**What the task requires:**
Retype the data below exactly, skipping pictures.

-- Given information follows --

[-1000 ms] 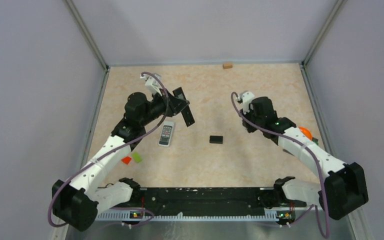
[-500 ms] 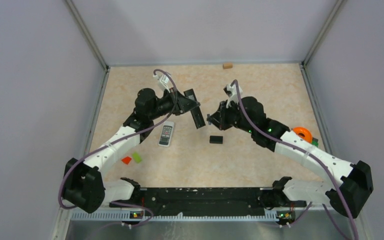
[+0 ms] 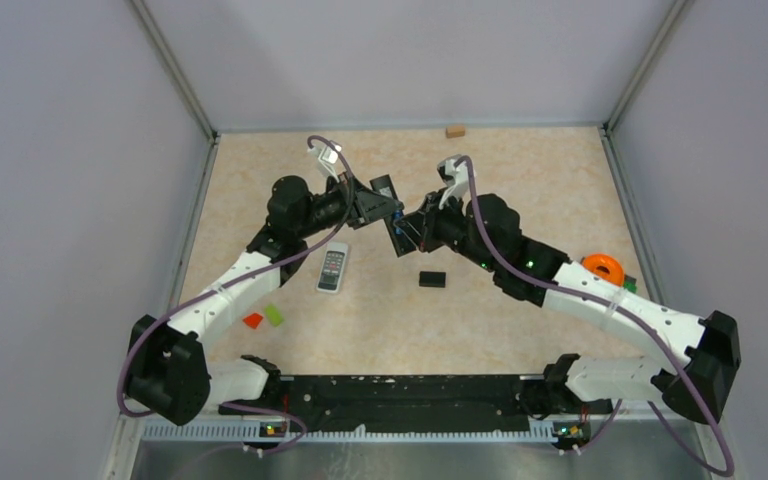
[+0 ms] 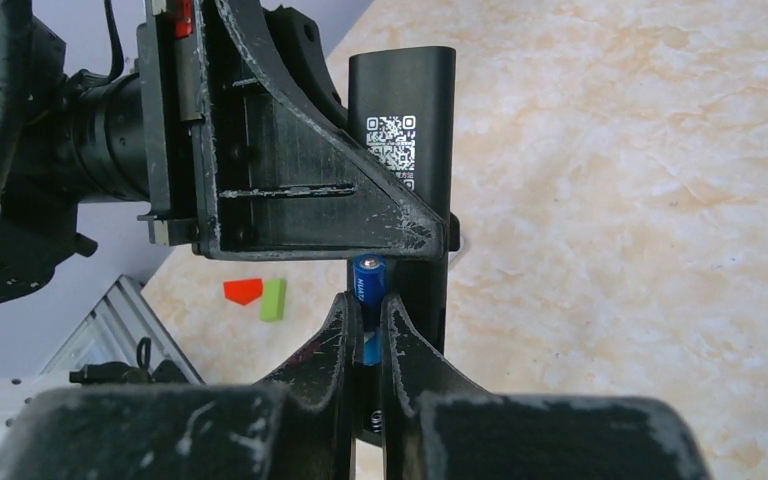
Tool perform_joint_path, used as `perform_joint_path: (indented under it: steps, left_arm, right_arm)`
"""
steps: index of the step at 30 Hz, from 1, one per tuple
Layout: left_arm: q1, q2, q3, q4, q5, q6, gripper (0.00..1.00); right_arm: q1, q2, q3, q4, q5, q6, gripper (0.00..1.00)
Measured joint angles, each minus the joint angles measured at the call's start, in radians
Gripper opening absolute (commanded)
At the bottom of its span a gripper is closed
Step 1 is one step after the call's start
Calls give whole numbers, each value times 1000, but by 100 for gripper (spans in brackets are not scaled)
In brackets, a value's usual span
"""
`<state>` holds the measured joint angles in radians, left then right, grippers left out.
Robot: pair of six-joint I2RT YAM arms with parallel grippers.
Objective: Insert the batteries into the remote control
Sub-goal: Load the battery into the remote control.
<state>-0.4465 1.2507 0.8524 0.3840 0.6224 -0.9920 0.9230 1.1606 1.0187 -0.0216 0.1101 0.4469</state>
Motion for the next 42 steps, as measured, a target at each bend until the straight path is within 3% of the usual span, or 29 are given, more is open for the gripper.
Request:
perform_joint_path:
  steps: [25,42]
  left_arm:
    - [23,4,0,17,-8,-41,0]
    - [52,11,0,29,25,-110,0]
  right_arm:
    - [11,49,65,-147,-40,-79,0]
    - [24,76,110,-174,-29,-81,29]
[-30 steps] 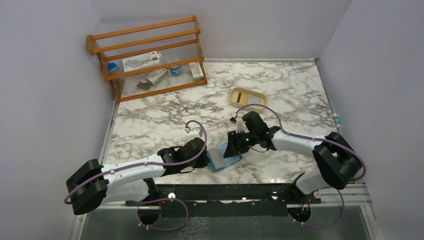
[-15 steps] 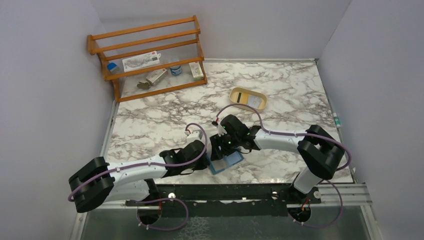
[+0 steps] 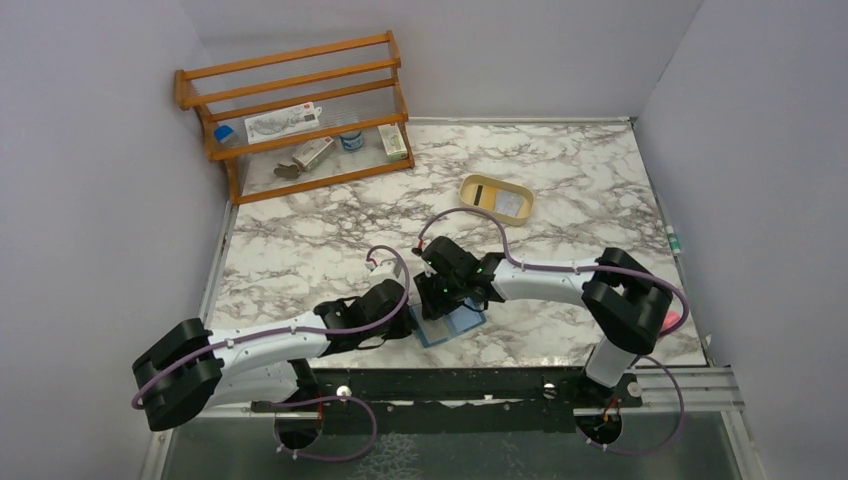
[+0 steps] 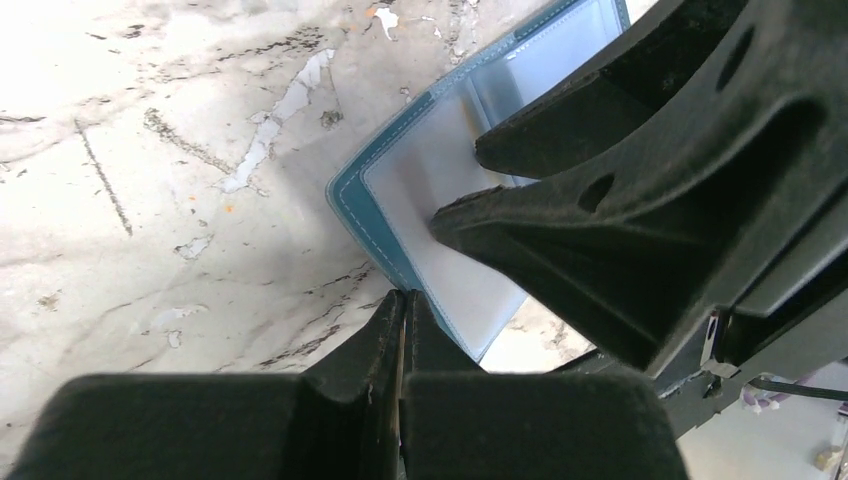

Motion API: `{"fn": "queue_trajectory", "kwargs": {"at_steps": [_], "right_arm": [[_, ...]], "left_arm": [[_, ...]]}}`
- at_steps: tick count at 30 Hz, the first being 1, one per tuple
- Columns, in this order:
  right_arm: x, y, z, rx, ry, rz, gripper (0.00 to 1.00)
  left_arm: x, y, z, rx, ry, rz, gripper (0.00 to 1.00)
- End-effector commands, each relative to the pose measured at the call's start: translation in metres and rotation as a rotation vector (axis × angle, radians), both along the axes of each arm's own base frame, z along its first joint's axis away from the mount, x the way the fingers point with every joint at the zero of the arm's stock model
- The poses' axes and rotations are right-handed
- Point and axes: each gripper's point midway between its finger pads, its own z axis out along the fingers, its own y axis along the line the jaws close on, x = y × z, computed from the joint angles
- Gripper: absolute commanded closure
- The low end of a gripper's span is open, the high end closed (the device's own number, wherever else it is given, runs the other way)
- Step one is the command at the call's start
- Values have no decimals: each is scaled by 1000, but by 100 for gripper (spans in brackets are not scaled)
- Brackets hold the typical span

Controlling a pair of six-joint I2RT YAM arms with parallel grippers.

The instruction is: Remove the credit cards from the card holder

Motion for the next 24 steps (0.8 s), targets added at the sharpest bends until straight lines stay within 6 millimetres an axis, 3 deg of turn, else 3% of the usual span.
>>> {"fn": "queue_trajectory", "kwargs": {"at_steps": [1, 12, 14, 15, 19, 24], "right_arm": [[-8, -24, -24, -134, 19, -21, 65], [-6, -36, -24, -191, 1, -41, 97], [-6, -36, -21, -195, 0, -42, 99], [-4, -36, -19, -197, -11, -48, 96], [-3, -25, 8, -147, -56, -37, 67], [-3, -19, 31, -180, -124, -28, 61]], "left_arm": [[0, 1, 5, -33, -1, 4, 100], [1, 2, 8, -38, -5, 8, 100], [2, 2, 8, -36, -5, 9, 100], [1, 2, 8, -35, -5, 7, 100], [2, 1, 11, -31, -6, 2, 100], [6, -1, 17, -27, -19, 0, 100]]}}
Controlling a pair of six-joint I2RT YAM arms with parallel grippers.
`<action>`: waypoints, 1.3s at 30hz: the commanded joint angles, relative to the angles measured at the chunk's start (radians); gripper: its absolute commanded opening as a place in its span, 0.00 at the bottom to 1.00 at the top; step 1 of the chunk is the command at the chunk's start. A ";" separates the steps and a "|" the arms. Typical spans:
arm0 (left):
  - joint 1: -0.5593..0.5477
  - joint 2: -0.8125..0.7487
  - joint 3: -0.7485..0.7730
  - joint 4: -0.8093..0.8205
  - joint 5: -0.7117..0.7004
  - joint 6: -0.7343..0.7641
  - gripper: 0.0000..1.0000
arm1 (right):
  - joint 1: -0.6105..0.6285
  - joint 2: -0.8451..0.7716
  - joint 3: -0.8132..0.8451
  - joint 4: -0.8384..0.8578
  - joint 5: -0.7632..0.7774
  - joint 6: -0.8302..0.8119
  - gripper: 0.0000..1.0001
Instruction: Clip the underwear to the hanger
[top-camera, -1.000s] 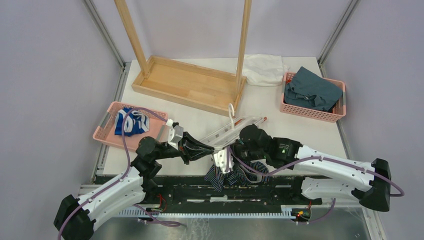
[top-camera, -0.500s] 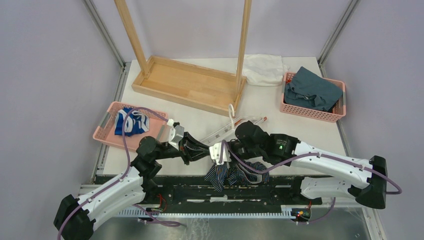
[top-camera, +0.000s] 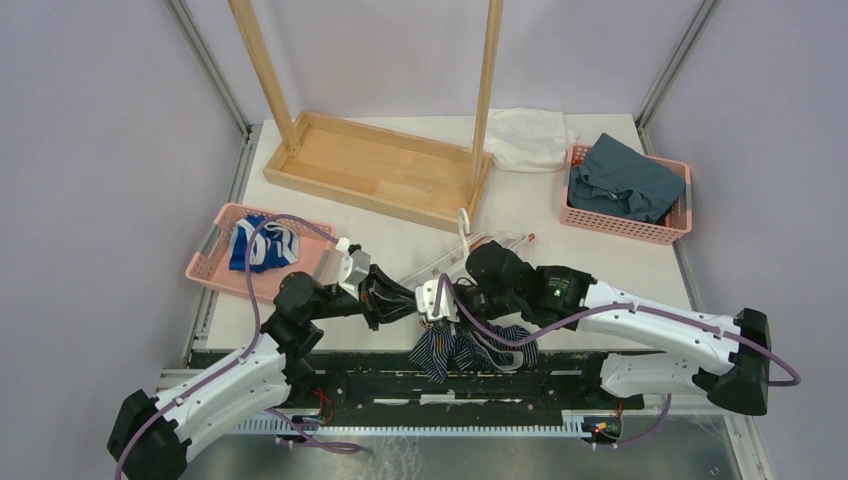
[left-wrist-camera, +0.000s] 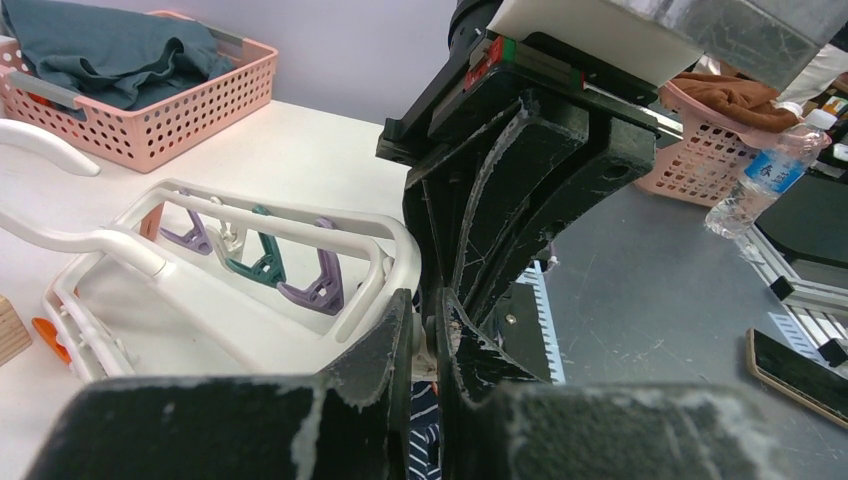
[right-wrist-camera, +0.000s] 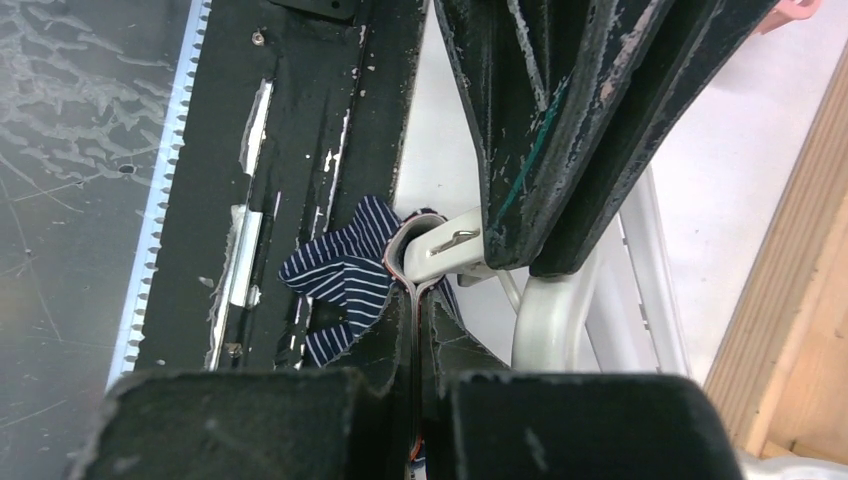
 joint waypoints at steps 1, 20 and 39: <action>-0.002 -0.013 0.050 0.043 -0.018 0.021 0.03 | 0.008 0.008 0.043 0.025 -0.042 0.031 0.00; -0.002 -0.015 0.052 0.041 -0.018 0.019 0.03 | 0.011 0.004 -0.032 0.111 0.048 0.048 0.00; -0.002 -0.009 0.051 0.040 -0.015 0.021 0.03 | 0.011 -0.008 -0.027 0.113 0.107 0.053 0.00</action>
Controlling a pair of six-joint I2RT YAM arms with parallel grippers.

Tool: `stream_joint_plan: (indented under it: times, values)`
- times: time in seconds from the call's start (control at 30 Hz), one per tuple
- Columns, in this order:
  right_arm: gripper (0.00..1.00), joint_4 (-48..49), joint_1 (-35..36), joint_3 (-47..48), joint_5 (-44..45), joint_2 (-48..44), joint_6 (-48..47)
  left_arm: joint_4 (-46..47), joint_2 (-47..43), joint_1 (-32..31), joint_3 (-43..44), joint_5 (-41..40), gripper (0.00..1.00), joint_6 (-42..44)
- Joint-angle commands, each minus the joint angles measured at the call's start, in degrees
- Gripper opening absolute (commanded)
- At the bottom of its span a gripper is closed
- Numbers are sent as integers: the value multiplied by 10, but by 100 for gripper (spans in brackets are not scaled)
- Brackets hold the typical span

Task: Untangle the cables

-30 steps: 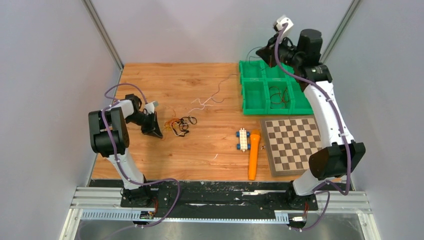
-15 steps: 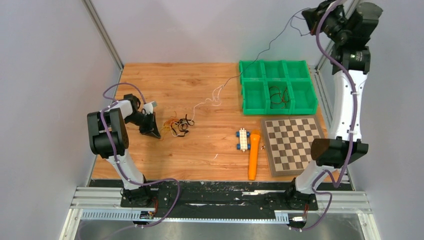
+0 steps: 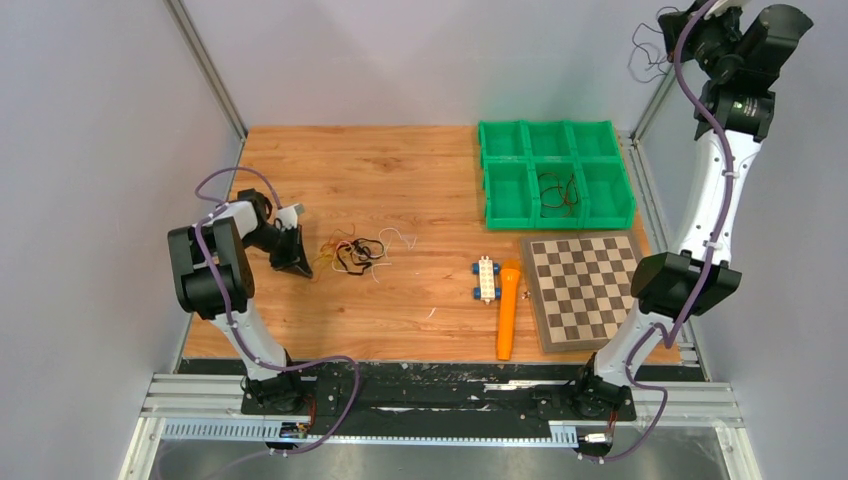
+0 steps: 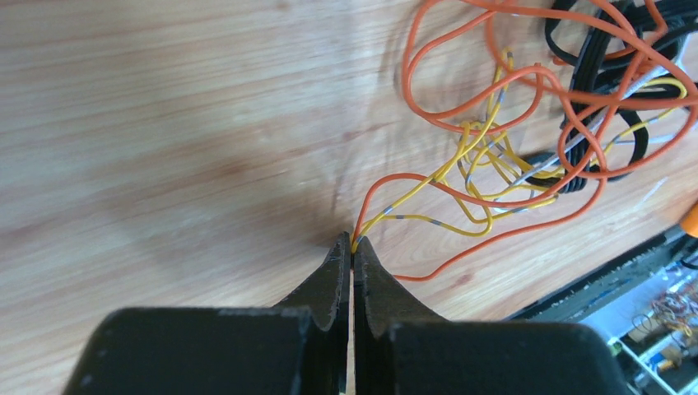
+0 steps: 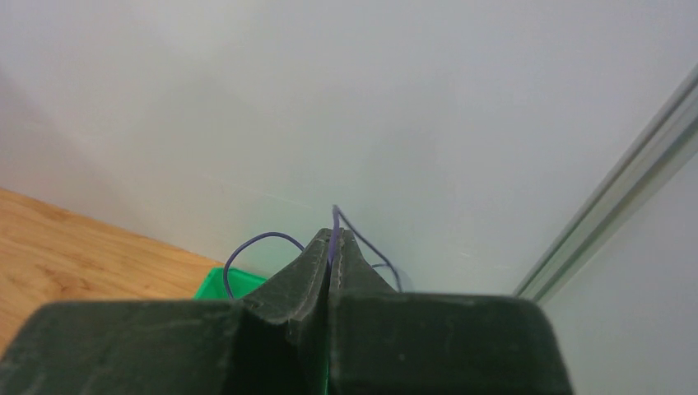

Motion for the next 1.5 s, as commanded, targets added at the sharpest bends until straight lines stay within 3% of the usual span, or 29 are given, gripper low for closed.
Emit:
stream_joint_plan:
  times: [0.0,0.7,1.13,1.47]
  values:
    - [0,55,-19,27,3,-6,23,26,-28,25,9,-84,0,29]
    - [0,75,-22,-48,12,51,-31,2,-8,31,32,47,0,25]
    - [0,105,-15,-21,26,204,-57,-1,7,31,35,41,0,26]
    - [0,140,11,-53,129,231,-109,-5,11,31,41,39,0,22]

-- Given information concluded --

**Solution to the problem:**
[-1000 ms] 
[-500 ms] 
[+0 ms] 
[+0 ms] 
Tool perform_joint_path, used as `perform_joint_path: (indented under it: steps, left_arm, right_arm)`
"""
steps: index of the step at 30 Hz, from 1, one per tuple
Layout: left_arm: q1, q2, q3, q4, q5, q6, gripper (0.00..1.00); right_arm: q1, q2, q3, q4, q5, q6, gripper (0.00..1.00)
Measured joint angles, each minus the joint angles measured at the call's start, in radians
Gripper opening absolute (commanded)
At the bottom of its span a gripper is closed
Step 1 is one step after the call's start
Calls give whole numbers, each value times 1000, but by 100 for gripper (spans in brackets are not scaled)
In brackets, a value's usual span
"""
`<state>` holds the measured joint angles in radians, left then right, grippers left out.
Robot: pair of six-joint I2RT YAM arms with parallel grippers.
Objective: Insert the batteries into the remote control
Sub-goal: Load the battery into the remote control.
<state>-0.4465 1.2507 0.8524 0.3840 0.6224 -0.9920 0.9230 1.1606 1.0187 -0.0216 0.1101 0.4469</state>
Motion for the next 42 steps, as measured, a target at each bend until the straight path is within 3% of the usual span, or 29 are given, more is open for the gripper.
Request:
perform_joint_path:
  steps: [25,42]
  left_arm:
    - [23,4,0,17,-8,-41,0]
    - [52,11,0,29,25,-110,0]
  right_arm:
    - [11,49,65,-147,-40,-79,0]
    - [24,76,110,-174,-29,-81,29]
[-30 steps] 
[-15 steps] 
[+0 steps] 
[+0 steps] 

Motion API: `{"fn": "queue_trajectory", "kwargs": {"at_steps": [_], "right_arm": [[_, ...]], "left_arm": [[_, ...]]}}`
- at_steps: tick count at 30 Hz, the first being 1, one per tuple
- Columns, in this order:
  right_arm: x, y, z, rx, ry, rz, gripper (0.00 to 1.00)
  left_arm: x, y, z, rx, ry, rz, gripper (0.00 to 1.00)
- End-effector commands, each relative to the pose measured at the call's start: translation in metres and rotation as a rotation vector (axis × angle, radians), both along the axes of each arm's own base frame, z along its first joint's axis away from the mount, x the way the fingers point with every joint at the zero of the arm's stock model
- The poses' axes and rotations are right-handed
- Point and axes: each gripper's point midway between its finger pads, its own z axis out along the fingers, its own y axis along the line the jaws close on, x = y × z, computed from the joint angles
- Gripper: absolute commanded closure
- The low end of a gripper's span is open, the high end closed (the device's own number, wherever else it is given, runs the other way)
- Step one is the command at the call's start
- Values have no decimals: each is scaled by 1000, but by 100 for gripper (spans in brackets are not scaled)
- Brackets hold the typical span

Controlling a pair of six-joint I2RT YAM arms with parallel grippers.

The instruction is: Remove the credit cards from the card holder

Motion for the next 24 steps (0.8 s), targets added at the sharpest bends until straight lines stay within 6 millimetres an axis, 3 deg of turn, else 3% of the usual span.
>>> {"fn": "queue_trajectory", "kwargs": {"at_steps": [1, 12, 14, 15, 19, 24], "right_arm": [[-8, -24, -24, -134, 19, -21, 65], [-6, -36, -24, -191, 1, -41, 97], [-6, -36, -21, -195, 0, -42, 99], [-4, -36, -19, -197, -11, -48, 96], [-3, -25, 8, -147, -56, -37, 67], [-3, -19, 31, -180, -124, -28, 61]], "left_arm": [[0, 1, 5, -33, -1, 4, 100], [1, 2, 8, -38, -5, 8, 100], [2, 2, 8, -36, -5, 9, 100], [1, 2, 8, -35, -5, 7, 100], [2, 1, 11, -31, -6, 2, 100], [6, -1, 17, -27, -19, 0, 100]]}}
Controlling a pair of six-joint I2RT YAM arms with parallel grippers.
`<action>`: waypoints, 1.3s at 30hz: the commanded joint angles, relative to the angles measured at the chunk's start (radians); gripper: its absolute commanded opening as a place in its span, 0.00 at the bottom to 1.00 at the top; step 1 of the chunk is the command at the chunk's start. A ";" separates the steps and a "|" the arms. Typical spans:
arm0 (left):
  - joint 1: -0.5593..0.5477
  - joint 2: -0.8125..0.7487
  - joint 3: -0.7485..0.7730
  - joint 4: -0.8093..0.8205
  - joint 5: -0.7117..0.7004
  - joint 6: -0.7343..0.7641
  - gripper: 0.0000..1.0000
arm1 (right):
  - joint 1: -0.6105..0.6285
  - joint 2: -0.8451..0.7716
  - joint 3: -0.8132..0.8451
  - joint 4: -0.8384..0.8578
  - joint 5: -0.7632..0.7774
  - joint 6: -0.8302..0.8119
  - gripper: 0.0000..1.0001
Instruction: Clip the underwear to the hanger
[top-camera, -1.000s] 
[top-camera, -0.500s] 
[top-camera, +0.000s] 
[left-wrist-camera, +0.000s] 
[right-wrist-camera, +0.000s] 
 joint waypoints at steps 1, 20 and 39: <action>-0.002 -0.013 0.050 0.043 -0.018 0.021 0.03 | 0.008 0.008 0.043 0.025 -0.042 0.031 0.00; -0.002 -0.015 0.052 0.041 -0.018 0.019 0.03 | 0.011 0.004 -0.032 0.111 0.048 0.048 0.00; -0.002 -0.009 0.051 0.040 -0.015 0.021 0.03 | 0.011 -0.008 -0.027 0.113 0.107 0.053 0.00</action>
Controlling a pair of six-joint I2RT YAM arms with parallel grippers.

Tool: `stream_joint_plan: (indented under it: times, values)`
- times: time in seconds from the call's start (control at 30 Hz), one per tuple
- Columns, in this order:
  right_arm: gripper (0.00..1.00), joint_4 (-48..49), joint_1 (-35..36), joint_3 (-47..48), joint_5 (-44..45), joint_2 (-48..44), joint_6 (-48..47)
  left_arm: joint_4 (-46..47), joint_2 (-47..43), joint_1 (-32..31), joint_3 (-43..44), joint_5 (-41..40), gripper (0.00..1.00), joint_6 (-42..44)
- Joint-angle commands, each minus the joint angles measured at the call's start, in degrees
- Gripper opening absolute (commanded)
- At the bottom of its span a gripper is closed
- Numbers are sent as integers: the value multiplied by 10, but by 100 for gripper (spans in brackets are not scaled)
- Brackets hold the typical span

Task: Untangle the cables

-30 steps: 
-15 steps: 
+0 steps: 
+0 steps: 
+0 steps: 

Motion for the next 1.5 s, as commanded, targets added at the sharpest bends until straight lines stay within 3% of the usual span, or 29 are given, gripper low for closed.
Emit:
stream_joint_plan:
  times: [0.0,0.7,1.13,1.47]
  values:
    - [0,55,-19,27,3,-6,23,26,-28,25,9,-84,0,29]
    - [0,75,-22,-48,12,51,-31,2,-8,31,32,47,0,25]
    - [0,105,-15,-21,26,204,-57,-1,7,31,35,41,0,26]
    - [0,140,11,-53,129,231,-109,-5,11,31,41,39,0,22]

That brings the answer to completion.